Crystal sounded tough but Adam decided it was just an act.
“You’re her friend, aren’t you?” Whitney asked.
The woman’s lips curved into a smart-ass smirk. “No.”
“This is important,” Adam told her. “May we come in and speak with you for a moment?” He thought she was about to refuse, so he pushed on the door and stepped into the brightly lit dressing room.
The room wasn’t much bigger than a phone booth. In the center was a dressing table with a mirror illuminated by dozens of small bulbs. Makeup was scattered across the small table and Crystal’s street clothes were slung over the back of a small folding chair in front of the mirror.

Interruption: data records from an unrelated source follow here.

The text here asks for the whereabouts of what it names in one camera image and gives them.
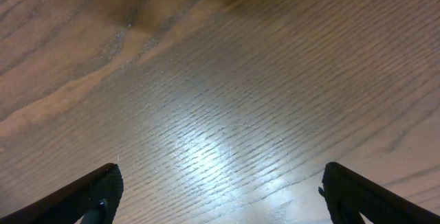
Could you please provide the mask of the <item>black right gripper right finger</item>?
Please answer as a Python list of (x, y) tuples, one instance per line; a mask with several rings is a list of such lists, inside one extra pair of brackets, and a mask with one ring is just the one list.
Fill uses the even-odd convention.
[(326, 164), (318, 191), (334, 224), (439, 224), (439, 215), (336, 162)]

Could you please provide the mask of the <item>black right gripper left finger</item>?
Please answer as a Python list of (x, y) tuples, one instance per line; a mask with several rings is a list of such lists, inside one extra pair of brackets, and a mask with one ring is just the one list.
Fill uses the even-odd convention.
[(118, 165), (108, 163), (1, 218), (2, 223), (112, 224), (124, 191)]

Crystal put a finger up to her lips to silence them. She grabbed a pack of cigarettes then headed out the door. Adam and Whitney followed the stripper as she rushed down the hall. He expected her to stop outside the stage door, but she streaked to the back wall behind three blue Dumpsters.

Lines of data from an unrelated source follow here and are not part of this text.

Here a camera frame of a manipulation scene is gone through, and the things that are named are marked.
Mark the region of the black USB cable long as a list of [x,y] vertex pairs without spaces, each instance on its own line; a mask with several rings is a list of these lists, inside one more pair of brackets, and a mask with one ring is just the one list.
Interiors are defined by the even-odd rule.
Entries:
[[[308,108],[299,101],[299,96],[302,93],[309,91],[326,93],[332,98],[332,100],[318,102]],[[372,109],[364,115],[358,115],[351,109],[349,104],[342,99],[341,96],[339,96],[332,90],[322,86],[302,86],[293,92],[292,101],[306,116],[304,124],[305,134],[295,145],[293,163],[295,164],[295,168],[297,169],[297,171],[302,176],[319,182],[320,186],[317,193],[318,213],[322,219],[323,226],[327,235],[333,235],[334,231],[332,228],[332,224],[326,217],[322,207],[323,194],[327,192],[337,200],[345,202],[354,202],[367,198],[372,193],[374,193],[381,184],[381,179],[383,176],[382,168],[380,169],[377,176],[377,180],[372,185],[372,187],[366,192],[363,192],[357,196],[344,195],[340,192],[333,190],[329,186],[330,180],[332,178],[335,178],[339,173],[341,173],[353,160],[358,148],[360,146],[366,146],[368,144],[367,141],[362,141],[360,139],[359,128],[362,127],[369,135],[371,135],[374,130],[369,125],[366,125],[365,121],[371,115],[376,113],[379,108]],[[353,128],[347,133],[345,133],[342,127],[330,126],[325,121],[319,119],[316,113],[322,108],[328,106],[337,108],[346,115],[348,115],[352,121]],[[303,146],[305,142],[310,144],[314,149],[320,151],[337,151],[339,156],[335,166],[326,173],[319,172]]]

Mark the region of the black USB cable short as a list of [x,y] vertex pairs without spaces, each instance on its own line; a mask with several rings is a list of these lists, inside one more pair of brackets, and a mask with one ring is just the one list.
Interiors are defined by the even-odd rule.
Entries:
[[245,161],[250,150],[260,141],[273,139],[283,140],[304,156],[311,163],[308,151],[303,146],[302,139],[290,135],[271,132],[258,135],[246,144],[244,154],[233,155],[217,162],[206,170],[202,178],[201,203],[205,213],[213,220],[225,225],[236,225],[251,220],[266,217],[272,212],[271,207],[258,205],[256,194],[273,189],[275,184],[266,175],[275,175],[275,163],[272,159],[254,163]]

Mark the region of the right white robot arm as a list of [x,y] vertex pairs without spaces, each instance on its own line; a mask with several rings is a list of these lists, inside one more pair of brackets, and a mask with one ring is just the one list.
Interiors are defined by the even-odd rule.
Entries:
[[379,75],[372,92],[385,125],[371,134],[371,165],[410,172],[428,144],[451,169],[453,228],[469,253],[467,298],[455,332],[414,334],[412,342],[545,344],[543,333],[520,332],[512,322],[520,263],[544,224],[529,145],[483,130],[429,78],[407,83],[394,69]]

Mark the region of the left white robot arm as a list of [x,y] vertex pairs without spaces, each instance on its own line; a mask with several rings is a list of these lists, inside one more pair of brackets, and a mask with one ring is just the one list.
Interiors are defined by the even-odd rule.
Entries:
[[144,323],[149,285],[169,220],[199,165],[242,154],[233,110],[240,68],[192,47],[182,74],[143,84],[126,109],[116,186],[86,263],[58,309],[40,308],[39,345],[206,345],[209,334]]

“You’re a cop,” Crystal declared emphatically.
“Not for over two years,” Adam responded. “This is a personal matter. I won’t bring in the police unless I have no other choice.”
Crystal cupped her hand to shield the match while she lit her cigarette. “I can always spot a cop.”
“He’s a friend who’s helping me,” Whitney said. “Something’s happened to my cousin. Miranda’s vanished.”
“Really? Do tell.”
Adam asked, “When was the last time you saw Miranda?”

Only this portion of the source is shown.